Right now, I am sitting in front of the fire at our house in Hamburg. It is January 1st in 2023. My family is still asleep, and I am trying to finish up an entry I can offer you in celebration of the beginning of the new year.  

If I closed my eyes and try to conjure up an image of my Happy Place, I see my children running in the dunes of Denmark. In my mind’s eye, they are in turns toddlers stumbling over rocks and almost teenage giants passing me on the paths with long strides. Memories of our dog who shared the dunes with us in his lifetime and still joined us in spirit this past Fall flood my mind. I smile at the thought of my husband and I on our morning jogs that inevitably turn into us goofing around like children, or our evenings of binge-watching our favorite series, a sinful pleasure we only allow ourselves in Denmark where the abundance of time spent in nature during the day justify such sedentary activities.

I remember particularly one day this past Fall when we were walking back from the beach and I was suddenly hit by the realization that Jutland in Denmark had become my Happy Place.

The kids were running around, giggling, and telling stories excitedly with pink cheeks and foreheads sweaty from all the playing. My husband was telling jokes, relaxed and carefree. Tiny, perfectly round spider webs lined the shrubs on the path. The grass was leaning backwards, engaged in a romantic dance with the wind. And the sun was caressing my face. Everything was picture perfect, like a drawing in a children’s book. I turned around in a circle, as I often do in beautiful landscapes, and I realized that there was nothing I would have wanted to change, not in what I could see or smell or feel. I was at peace, in my Happy Place.  

But how could this be? How could Denmark have become my Happy Place? And had Denmark replaced the Carpathian basin?

I am Hungarian, by blood, by ethnicity, and by ancestry. Much of my cultural identity is marked by an upbringing anchored in the Carpathian Basin. History and family link me to the area. I carry the Carpathian Basin deep in my soul. But we are meant to develop over time, and to adjust to new conditions and circumstances.

My father made a bold move when he fled Communist Romania. His decision severed our official ties with the country, and made a connection to the people and the places there more difficult to maintain and almost impossible to develop further.

I cherish the close friendships I still have in Hungary and Romania. I am proud to still be able to speak Hungarian with native fluency and to still have working knowledge of Romanian. I absolutely insist on teaching my children about the area I am originally from, and I try to instill in them an appreciation for the writers, musicians, and artists of the region. I raise them to understand the delightful humor of Transylvanians. I give them the tastes of the cuisine. I teach them the history and the mentality.

But happily, I too have moved on. I would like to begin the new year with this realization: that my cultural identity crisis is perhaps slowly finding its way out of confusion and panic. Together with my husband and our children, I think I am creating my own history, and I am starting to instate my own traditions and cultural markers. Although I have found a new Happy Place in Denmark, the Carpathian Basin and the house in Bálványos will never be replaced.

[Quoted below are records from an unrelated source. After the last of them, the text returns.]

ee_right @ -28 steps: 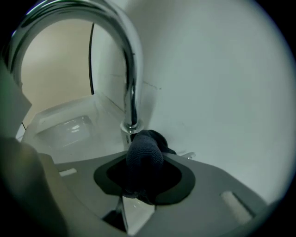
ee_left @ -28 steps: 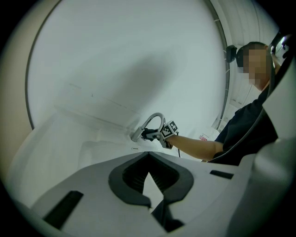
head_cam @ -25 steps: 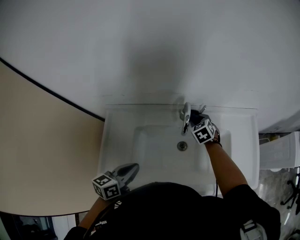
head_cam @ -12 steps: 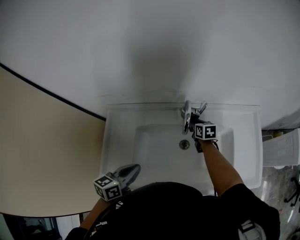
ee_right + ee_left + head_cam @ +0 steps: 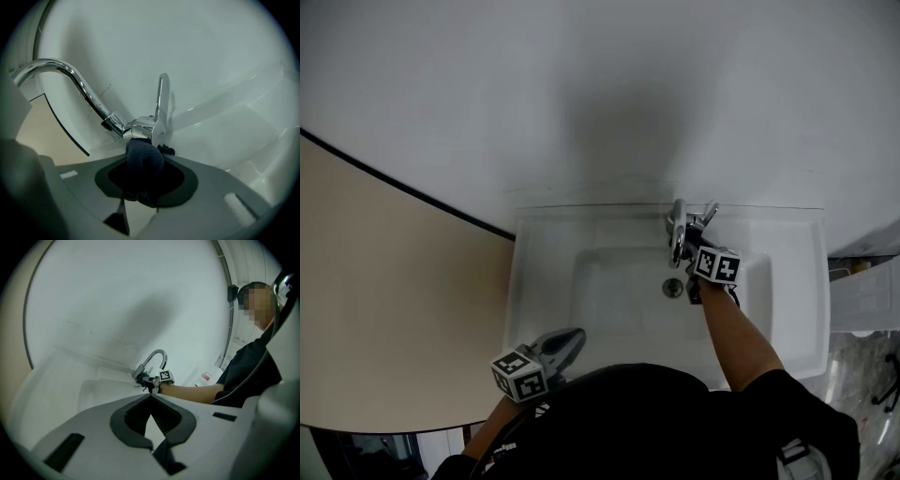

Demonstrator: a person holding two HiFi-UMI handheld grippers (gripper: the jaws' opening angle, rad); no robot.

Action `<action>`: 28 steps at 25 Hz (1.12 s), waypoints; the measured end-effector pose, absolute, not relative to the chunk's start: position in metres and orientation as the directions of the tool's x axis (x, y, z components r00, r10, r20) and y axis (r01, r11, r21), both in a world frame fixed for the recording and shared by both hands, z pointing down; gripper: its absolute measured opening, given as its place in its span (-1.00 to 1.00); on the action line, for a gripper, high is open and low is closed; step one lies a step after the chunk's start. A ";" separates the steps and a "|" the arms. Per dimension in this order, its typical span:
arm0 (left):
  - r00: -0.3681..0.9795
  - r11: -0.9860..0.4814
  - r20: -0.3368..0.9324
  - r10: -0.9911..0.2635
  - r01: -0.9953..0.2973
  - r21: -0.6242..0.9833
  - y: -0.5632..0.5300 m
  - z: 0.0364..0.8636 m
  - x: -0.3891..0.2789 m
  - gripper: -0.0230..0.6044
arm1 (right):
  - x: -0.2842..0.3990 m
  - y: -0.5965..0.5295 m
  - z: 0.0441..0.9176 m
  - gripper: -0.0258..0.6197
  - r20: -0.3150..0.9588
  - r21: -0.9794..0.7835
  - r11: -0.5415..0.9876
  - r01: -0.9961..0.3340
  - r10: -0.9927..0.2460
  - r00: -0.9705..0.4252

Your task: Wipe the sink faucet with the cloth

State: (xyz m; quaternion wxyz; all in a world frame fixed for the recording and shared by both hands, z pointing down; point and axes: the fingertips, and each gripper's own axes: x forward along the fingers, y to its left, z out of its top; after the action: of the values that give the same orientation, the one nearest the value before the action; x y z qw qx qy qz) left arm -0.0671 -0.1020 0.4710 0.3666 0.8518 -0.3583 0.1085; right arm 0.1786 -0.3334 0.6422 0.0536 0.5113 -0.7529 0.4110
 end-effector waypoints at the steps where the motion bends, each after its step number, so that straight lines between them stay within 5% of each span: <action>1: 0.716 -0.472 0.447 -0.535 -0.693 0.545 -0.101 0.470 -0.069 -0.95 | 0.181 -0.332 0.642 -0.54 0.502 -0.560 0.138 -0.817 -0.728 -0.467; 28: 0.694 -0.448 0.441 -0.569 -0.712 0.541 -0.098 0.466 -0.098 -0.95 | 0.219 -0.355 0.646 -0.53 0.596 -0.370 0.189 -0.909 -0.702 -0.389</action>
State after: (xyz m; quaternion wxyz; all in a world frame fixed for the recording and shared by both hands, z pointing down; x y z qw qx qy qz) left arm -0.0982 -0.0979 0.4658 0.3641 0.8452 -0.3788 0.0979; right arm 0.2191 -0.3555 0.6458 0.1484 0.5325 -0.7567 0.3492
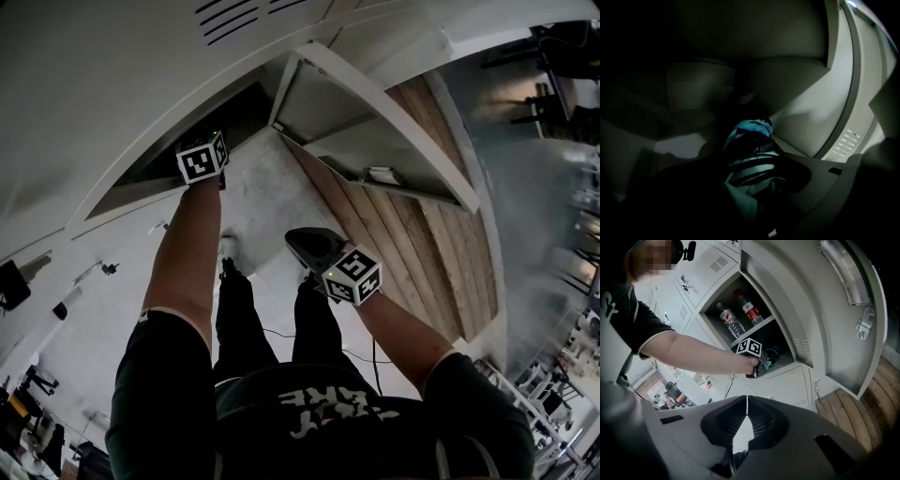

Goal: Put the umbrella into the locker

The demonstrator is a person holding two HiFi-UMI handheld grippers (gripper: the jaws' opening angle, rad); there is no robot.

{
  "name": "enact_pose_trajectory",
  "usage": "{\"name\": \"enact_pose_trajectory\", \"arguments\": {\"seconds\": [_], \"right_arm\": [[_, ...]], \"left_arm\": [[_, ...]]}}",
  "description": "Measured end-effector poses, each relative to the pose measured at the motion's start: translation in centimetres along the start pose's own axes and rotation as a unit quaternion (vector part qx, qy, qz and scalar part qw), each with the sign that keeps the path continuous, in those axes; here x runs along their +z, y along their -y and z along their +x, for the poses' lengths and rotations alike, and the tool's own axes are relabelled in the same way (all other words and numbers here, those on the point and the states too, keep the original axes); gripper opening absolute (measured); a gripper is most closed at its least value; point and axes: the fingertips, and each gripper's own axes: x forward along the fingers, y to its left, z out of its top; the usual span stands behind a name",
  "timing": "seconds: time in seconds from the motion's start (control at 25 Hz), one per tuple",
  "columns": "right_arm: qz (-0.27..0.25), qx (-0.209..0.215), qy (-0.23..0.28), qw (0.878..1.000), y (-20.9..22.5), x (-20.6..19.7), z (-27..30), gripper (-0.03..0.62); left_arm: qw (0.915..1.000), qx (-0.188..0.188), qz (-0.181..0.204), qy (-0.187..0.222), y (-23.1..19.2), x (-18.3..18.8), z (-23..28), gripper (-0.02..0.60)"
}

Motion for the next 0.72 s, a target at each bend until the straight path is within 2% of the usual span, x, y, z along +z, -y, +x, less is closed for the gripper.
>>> {"name": "enact_pose_trajectory", "arguments": {"seconds": [0.08, 0.2, 0.28, 0.48, 0.72], "right_arm": [[0.001, 0.0, 0.0, 1.0, -0.2, -0.1, -0.2, 0.036], [0.004, -0.001, 0.0, 1.0, -0.4, -0.4, -0.4, 0.036], [0.005, 0.0, 0.0, 1.0, -0.7, -0.4, -0.5, 0.036], [0.001, 0.003, 0.003, 1.0, -1.7, -0.2, -0.5, 0.036], [-0.003, 0.003, 0.004, 1.0, -2.9, 0.0, -1.0, 0.036]], "left_arm": [[0.9999, -0.001, -0.011, -0.002, -0.2, -0.2, -0.2, 0.268], [0.9996, 0.007, -0.026, -0.009, -0.5, -0.9, -0.8, 0.378], [0.9993, 0.014, -0.034, -0.011, -0.5, -1.5, -1.5, 0.416], [0.9991, 0.006, -0.039, -0.014, 1.2, -3.2, -3.4, 0.444], [0.9966, -0.011, -0.079, -0.022, 2.7, -5.4, -6.4, 0.446]]}}
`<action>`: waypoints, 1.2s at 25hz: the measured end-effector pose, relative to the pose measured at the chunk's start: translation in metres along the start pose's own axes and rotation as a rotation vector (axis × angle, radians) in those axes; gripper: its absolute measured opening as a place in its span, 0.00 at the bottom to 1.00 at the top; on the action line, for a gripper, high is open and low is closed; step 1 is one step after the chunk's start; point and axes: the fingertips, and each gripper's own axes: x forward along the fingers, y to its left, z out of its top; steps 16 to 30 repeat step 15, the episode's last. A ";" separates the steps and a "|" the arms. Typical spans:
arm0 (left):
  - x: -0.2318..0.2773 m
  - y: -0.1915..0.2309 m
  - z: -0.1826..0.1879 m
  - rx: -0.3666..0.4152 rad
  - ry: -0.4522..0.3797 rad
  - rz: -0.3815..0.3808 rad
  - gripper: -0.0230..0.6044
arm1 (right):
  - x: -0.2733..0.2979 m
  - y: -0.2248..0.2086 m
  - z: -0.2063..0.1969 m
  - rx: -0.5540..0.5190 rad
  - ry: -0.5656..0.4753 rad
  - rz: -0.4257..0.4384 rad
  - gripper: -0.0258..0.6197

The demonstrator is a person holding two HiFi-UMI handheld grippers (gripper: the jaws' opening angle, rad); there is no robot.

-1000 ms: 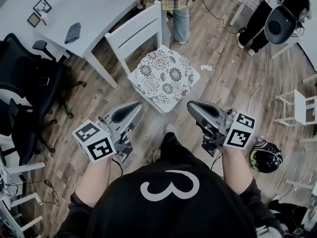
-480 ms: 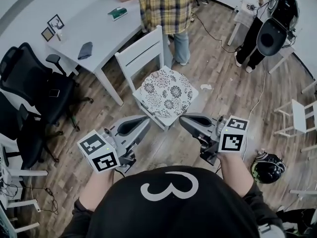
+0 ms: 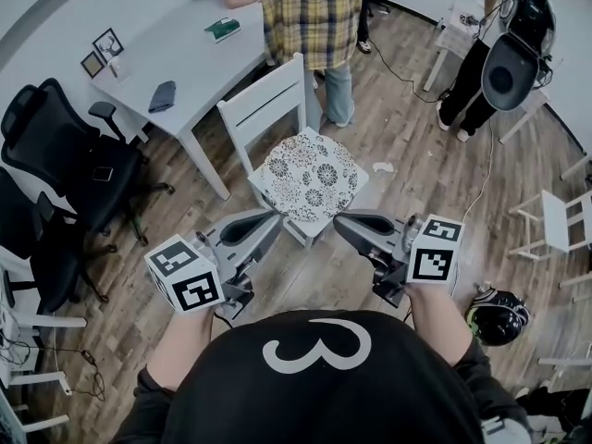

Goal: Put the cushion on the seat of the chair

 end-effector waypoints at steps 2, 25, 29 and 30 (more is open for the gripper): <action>-0.002 -0.001 0.003 -0.001 -0.009 -0.004 0.06 | -0.001 0.000 0.001 -0.007 -0.003 -0.009 0.05; -0.007 -0.014 0.004 0.058 -0.007 -0.039 0.06 | 0.006 0.014 0.007 -0.043 -0.041 -0.019 0.05; -0.007 -0.014 0.004 0.058 -0.007 -0.039 0.06 | 0.006 0.014 0.007 -0.043 -0.041 -0.019 0.05; -0.007 -0.014 0.004 0.058 -0.007 -0.039 0.06 | 0.006 0.014 0.007 -0.043 -0.041 -0.019 0.05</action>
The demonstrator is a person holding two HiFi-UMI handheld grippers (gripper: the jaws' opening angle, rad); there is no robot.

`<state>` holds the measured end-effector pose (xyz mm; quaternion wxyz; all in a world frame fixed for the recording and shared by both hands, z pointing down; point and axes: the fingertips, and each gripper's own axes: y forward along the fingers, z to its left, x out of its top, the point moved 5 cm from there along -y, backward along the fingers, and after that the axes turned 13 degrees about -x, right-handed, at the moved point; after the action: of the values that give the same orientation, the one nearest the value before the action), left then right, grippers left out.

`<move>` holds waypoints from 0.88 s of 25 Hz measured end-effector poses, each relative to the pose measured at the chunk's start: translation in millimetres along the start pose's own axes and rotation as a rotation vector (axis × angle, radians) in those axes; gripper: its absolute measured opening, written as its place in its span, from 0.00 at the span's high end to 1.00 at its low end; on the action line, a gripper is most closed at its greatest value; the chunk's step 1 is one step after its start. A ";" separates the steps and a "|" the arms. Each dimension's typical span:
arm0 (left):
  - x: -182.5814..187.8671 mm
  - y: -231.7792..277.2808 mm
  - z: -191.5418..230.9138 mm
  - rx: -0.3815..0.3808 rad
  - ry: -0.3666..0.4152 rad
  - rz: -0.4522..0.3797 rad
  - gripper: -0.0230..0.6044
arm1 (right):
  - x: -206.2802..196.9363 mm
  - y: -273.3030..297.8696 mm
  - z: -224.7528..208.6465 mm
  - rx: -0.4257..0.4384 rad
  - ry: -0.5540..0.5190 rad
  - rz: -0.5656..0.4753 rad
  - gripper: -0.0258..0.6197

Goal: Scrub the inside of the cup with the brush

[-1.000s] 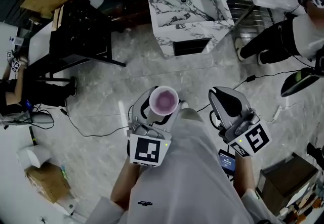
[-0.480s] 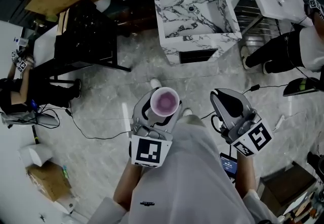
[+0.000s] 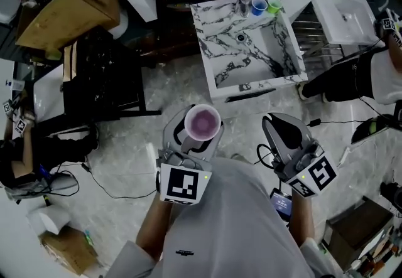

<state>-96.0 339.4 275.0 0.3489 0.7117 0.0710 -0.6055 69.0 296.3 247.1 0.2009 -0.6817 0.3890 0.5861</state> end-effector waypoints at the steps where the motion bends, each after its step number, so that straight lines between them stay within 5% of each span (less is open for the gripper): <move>1: 2.7 2.4 13.3 -0.021 0.004 -0.004 0.49 | 4.9 14.3 1.8 -0.011 -0.003 -0.002 0.92; 12: 8.1 45.2 99.0 -0.231 0.016 0.001 0.49 | 30.5 102.8 -1.5 -0.155 -0.048 0.016 0.92; 22: 49.1 142.2 105.0 -0.310 0.081 0.046 0.49 | 68.6 108.4 -83.4 -0.228 -0.068 -0.074 0.93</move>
<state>-94.3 156.3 286.2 0.4650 0.6747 0.1615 -0.5500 40.2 148.4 220.6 0.1565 -0.6938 0.2876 0.6414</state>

But it is perfectly all right to be happy in more than one place! In fact, you know what? I’m not that unhappy sitting right here, in my living room, right now!

Here’s to Happy Places around the world and why not also to being happy wherever we are! 

Recommended artists

  • For paintings of the North Sea Dunes, Reiner Würz and Lothar Struebbe, two German painters
  • For paintings of the Carpathian Basin, the Hungarian painter from Csíkszereda in Transylvania, Imre Nagy.

Written by Henriette J. Runte

The Power of the Soup

Written by Henriette J. Runte

I write this entry while on a bike tour in the Czech Republic with my husband and three kids. We took our bikes down to Prague by train and are working our way back to Meissen in Germany. We ride about 45-65 km a day and spend the night in little hotels.

I write this entry while on a bike tour in the Czech Republic with my husband and three kids. We took our bikes down to Prague by train and are working our way back to Meissen in Germany. We ride about 45-65 km a day and spend the night in little hotels. On the way, we stop for drinks and snacks from tiny locals on the banks of the rivers Vlata (Moldau in German) and the Elbe.

It is a wonderful vacation. We are together, enjoying the fresh air and the magnificent landscape, and using the strength of our legs and the sturdiness of our bikes to drive us up and down the beautiful rolling hills. One perk of the trip has to do with a part of my culture that is deeply anchored in my family tradition, something that brings with it many stories and memories, and an aspect of daily life that ultimately makes me feel at home in a foreign country.

If you listen to my podcast, read my books, or just follow me on social media, you know by now that one of my central themes is cultural identity. And MY cultural identity is not always easy. (A quick recap for those who might not know yet: I was born in Romania as a Hungarian minority, grew up in Texas and in Kansas, studied and worked in France and in the USA, and traveled around before settling down in Hamburg, Germany.)

One very important part of cultural identity is how we eat. Culinary similarities have been known to unite people in the most controversial situations, while differences in the preparation of meals have often set two cultures apart. At our house, we eat like a Hungarian-German-American family with strong influences from France, Italy, and Mexico.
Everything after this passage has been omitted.